1. 📘 Topic and Domain: The paper presents Green-VLA, a staged Vision-Language-Action framework for training generalist robots, with focus on humanoid robot control and multi-embodiment generalization.
2. 💡 Previous Research and New Ideas: The paper builds on existing VLA models (π0, OpenVLA, RT-2) and proposes a five-stage training curriculum (L0-L1-R0-R1-R2), unified action space across embodiments, and quality-focused data curation with temporal alignment.

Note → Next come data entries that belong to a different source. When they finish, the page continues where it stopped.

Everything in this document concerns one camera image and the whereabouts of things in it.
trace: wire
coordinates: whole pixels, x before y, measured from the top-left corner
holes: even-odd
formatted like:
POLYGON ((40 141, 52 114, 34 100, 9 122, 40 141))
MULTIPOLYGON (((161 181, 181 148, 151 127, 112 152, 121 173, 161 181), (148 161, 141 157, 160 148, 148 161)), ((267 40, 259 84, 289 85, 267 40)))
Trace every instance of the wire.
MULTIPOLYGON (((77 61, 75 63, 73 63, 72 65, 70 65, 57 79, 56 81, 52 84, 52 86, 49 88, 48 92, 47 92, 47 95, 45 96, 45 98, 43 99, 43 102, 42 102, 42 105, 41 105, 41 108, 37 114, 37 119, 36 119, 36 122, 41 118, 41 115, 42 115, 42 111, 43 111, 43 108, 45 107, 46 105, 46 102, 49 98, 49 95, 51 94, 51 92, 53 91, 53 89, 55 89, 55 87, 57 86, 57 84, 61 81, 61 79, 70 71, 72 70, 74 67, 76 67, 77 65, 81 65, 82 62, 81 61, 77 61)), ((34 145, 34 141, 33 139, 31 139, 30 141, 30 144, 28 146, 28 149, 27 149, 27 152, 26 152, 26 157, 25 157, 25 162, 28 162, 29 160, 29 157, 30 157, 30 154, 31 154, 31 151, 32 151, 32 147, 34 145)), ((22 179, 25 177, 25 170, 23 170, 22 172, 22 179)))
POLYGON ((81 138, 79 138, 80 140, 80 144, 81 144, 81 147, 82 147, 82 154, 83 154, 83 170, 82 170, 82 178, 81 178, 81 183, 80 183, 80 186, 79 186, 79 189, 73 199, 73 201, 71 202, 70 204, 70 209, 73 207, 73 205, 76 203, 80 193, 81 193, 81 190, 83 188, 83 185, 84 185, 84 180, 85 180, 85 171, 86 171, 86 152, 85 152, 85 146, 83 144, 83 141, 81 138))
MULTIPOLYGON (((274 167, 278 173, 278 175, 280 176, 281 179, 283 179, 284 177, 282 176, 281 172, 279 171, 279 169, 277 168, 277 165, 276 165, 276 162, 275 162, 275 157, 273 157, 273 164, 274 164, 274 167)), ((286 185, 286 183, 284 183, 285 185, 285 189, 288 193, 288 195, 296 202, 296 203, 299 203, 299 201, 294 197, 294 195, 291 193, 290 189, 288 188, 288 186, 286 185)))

3. ❓ Problem: The paper aims to solve the challenges of heterogeneous robotics datasets, poor data quality, behavior cloning limitations, and the difficulty of deploying VLA models across diverse robot embodiments while maintaining real-world performance.
4. 🛠️ Methods: The authors use a DataQA pipeline for quality filtering, unified action space with semantic layout, flow-matching action expert, joint prediction module for guidance, and two-phase RL fine-tuning (trajectory optimization and source distribution optimization).
5. 📊 Results and Evaluation: Green-VLA achieves 69.5% success rate on ALOHA table-cleaning (vs 35.6% for π0), 71.8% on Google Robot tasks, 91.7% on WidowX tasks, and demonstrates successful deployment on the Green humanoid robot with 90% average success across manipulation tasks.